JUST two weeks after thieves caused a hundred gallons of heating oil to ooze into a North-East river, environmental experts and fisherman claim the river has made a miraculous recovery.

Reports of large trout, barbel, and even the elusive salmon show the Skerne in Darlington has bounced back from decades of pollution, including the most recent incident.

The spill was caused by thieves stealing a tap from an oil tank at a plant nursery on Barmpton Lane.

Swift action from the Environment Agency appears to have contained the contamination from a kilometre-long slick of oil.

Absorbent booms were placed on the river on August 25 after the oil poured into the river.

But an agency spokeswoman said last night the booms would be removed over the next few days after analysis showed the measures had succeeded.
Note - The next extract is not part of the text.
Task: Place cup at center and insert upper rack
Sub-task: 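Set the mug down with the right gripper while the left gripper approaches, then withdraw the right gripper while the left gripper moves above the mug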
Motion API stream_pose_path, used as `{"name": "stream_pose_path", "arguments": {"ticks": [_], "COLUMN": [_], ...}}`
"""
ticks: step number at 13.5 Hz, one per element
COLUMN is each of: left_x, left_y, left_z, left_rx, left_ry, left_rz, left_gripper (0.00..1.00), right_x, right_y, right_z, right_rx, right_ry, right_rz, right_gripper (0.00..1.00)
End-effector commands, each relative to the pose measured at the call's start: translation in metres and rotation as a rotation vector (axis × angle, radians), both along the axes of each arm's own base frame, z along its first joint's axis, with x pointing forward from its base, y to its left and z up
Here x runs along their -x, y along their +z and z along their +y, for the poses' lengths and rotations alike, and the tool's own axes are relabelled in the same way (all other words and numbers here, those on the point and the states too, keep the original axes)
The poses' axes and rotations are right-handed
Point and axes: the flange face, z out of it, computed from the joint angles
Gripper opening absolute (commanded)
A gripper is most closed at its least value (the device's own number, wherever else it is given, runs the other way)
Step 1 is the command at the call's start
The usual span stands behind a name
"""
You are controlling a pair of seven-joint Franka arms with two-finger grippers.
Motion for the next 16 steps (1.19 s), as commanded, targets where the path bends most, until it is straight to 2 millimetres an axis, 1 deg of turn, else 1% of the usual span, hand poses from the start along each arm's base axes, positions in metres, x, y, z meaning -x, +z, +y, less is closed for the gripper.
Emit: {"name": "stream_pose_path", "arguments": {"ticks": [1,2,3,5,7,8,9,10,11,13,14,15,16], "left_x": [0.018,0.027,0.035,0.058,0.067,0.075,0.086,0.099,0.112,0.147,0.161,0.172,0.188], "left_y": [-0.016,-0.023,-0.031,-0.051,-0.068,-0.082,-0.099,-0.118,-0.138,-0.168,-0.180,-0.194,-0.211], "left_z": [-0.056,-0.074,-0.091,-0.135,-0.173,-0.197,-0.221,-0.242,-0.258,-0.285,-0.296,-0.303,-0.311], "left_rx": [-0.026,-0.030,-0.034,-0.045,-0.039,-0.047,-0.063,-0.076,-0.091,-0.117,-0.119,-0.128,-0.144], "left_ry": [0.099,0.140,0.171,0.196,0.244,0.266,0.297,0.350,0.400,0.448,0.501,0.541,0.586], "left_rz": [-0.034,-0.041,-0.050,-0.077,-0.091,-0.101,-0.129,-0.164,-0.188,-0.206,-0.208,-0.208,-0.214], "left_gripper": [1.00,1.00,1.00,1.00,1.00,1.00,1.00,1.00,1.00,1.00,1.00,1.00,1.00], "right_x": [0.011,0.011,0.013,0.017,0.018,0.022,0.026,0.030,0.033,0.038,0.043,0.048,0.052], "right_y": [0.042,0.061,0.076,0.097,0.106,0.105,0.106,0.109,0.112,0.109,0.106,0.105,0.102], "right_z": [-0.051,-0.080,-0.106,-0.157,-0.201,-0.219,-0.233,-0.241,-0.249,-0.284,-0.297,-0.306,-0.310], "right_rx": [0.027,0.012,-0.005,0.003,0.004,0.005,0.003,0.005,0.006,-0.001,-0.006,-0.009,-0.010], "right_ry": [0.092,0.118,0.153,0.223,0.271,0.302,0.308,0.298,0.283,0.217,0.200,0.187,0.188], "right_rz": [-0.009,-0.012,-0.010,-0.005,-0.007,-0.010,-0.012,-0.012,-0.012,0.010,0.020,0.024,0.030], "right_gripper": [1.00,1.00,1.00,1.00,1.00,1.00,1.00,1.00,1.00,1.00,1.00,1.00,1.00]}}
Fisherman Paul Scott, of Springfield, Darlington, believes he has his own evidence of the successful containment after landing a 3lb 9oz brown trout earlier this week from a pool about a mile downstream from where the booms are placed.

He said: "It has surprised me a great deal, I've always lived in the town and it is not somewhere, until recently, where I thought you could fish successfully.

"When I was a child it was full of shopping trolleys, but not anymore."

The Skerne runs from Trimdon in County Durham, through Darlington, to Hurworth, where it joins the Tees.

Richard Jenkins, of the Environment Agency's fisheries team, said the river had been transformed over the last twenty years. Evidence of salmon had been found on the river's lower reaches, he said.

"In the early Nineties, there was not a lot living in the river at all, certainly nothing upstream," he added.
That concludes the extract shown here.